Whole-mount histopathology (WMH) has been a powerful tool to investigate the characteristics of prostate cancer. However, the latest advancement of WMH was yet under summarization. In this review, we offer a comprehensive exposition of current research utilizing WMH in diagnosing and treating prostate cancer (PCa), and summarize the clinical advantages of WMH and outlines potential on future prospects.

Methods

An extensive PubMed search was conducted until February 26, 2023, with the search term “prostate”, “whole-mount”, “large format histology”, which was limited to the last 4 years. Publications included were restricted to those in English. Other papers were also cited to contribute a better understanding.

Results

WMH exhibits an enhanced legibility for pathologists, which improved the efficacy of pathologic examination and provide educational value.
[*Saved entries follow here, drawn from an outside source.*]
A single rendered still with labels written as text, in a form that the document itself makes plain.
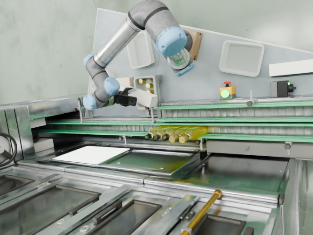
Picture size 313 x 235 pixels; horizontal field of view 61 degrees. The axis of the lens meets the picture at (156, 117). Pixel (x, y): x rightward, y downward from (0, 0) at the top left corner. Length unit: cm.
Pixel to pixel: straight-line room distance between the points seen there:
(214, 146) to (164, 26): 83
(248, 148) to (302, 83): 43
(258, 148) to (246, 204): 56
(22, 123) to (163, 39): 131
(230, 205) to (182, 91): 92
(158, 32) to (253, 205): 70
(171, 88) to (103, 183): 79
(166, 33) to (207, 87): 75
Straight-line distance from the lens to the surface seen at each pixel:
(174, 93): 180
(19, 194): 149
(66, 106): 226
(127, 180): 131
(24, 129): 205
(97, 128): 209
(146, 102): 148
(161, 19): 104
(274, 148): 152
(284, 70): 153
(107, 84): 122
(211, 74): 168
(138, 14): 110
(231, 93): 157
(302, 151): 151
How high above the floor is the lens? 233
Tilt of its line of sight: 56 degrees down
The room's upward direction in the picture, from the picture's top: 109 degrees counter-clockwise
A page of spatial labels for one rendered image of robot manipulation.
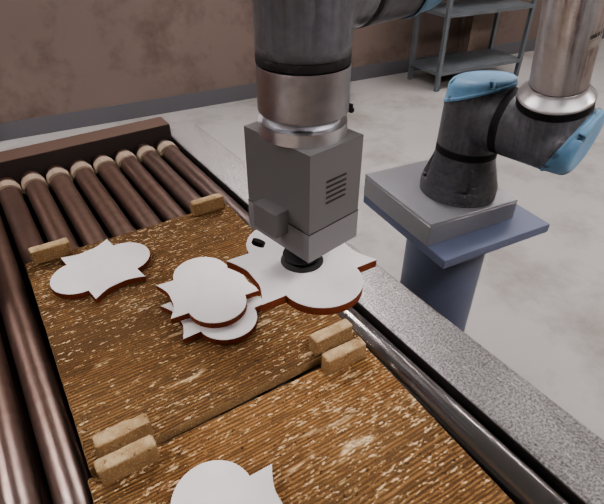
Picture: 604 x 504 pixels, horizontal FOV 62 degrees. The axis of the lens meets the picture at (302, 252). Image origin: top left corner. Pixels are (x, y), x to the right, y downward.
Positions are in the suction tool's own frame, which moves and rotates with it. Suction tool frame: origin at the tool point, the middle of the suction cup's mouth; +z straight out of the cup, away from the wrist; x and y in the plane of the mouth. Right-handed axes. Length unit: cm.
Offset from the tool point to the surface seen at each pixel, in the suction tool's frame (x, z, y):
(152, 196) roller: 10, 19, -55
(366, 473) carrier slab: -3.8, 16.5, 13.7
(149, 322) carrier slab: -8.9, 16.5, -20.9
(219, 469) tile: -14.7, 15.6, 3.7
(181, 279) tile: -1.8, 14.5, -23.6
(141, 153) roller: 18, 18, -74
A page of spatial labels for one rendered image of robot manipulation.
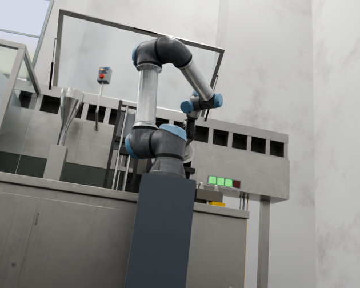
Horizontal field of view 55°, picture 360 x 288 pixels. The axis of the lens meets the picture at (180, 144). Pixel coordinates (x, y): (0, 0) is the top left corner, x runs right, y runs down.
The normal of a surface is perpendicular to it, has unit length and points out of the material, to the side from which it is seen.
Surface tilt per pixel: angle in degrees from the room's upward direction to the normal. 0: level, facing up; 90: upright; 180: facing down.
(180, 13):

It simplifies the histopathological registration with medical images, which serves as a convincing reference standard for imaging indicator investigation and medical image-based artificial intelligence (AI). Additionally, WMH provides comprehensive histopathological information for tumor volume estimation, post-treatment evaluation, and provides direct pathological data for AI readers. It also offers complete spatial context for the location estimation of both intraprostatic and extraprostatic cancerous region.

Conclusions

WMH provides unique benefits in several aspects of clinical diagnosis and treatment of PCa. The utilization of WMH technique facilitates the development and refinement of various clinical technologies. We believe that WMH will play an important role in future clinical applications.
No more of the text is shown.